» **Task brief**: Line by line, give the data again exactly as it appears, but without pictures.

» **Data excerpt**:

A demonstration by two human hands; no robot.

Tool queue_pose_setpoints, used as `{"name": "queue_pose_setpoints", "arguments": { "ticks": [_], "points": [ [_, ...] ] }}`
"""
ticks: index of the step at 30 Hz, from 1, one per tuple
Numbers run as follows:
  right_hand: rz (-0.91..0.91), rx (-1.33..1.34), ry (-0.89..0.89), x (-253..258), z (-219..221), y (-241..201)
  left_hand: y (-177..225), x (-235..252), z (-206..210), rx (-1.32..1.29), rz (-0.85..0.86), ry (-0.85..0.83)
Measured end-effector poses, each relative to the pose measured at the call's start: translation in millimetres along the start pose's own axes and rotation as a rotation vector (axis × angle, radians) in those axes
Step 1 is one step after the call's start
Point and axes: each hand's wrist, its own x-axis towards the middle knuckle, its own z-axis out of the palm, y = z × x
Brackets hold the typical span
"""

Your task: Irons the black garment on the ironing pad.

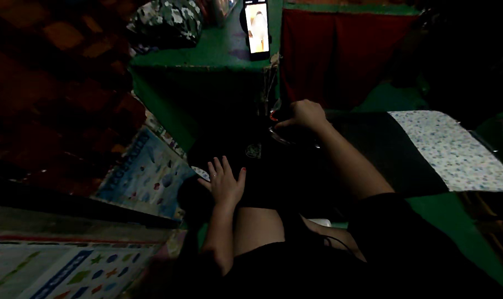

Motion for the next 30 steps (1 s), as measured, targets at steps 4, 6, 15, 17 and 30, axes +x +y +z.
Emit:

» **Solution to the exercise**:
A demonstration by two human hands; no robot.

Tool queue_pose_setpoints, used as `{"name": "queue_pose_setpoints", "arguments": { "ticks": [_], "points": [ [_, ...] ] }}`
"""
ticks: index of the step at 30 Hz, from 1, one per tuple
Numbers run as follows:
  right_hand: rz (-0.91..0.91), rx (-1.33..1.34), ry (-0.89..0.89), x (-253..258), z (-219..221), y (-241..201)
  left_hand: y (-177..225), x (-235..252), z (-206..210), rx (-1.32..1.29), rz (-0.85..0.86), ry (-0.85..0.83)
Measured end-effector poses, each relative to the pose measured at the call's start: translation in millimetres along the start pose's own axes and rotation as a rotation vector (axis × angle, radians) in those axes
Step 1 is one step after the call's start
Point and axes: each hand's wrist, its own x-axis towards the middle knuckle, its own z-axis out of the palm, y = z × x
Brackets hold the typical span
"""

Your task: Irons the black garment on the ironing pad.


Motion for the next 30 steps (1 s), as measured, targets at steps 4, 6, 15, 17 and 30, axes +x +y +z.
Emit:

Nothing else is required to complete the output.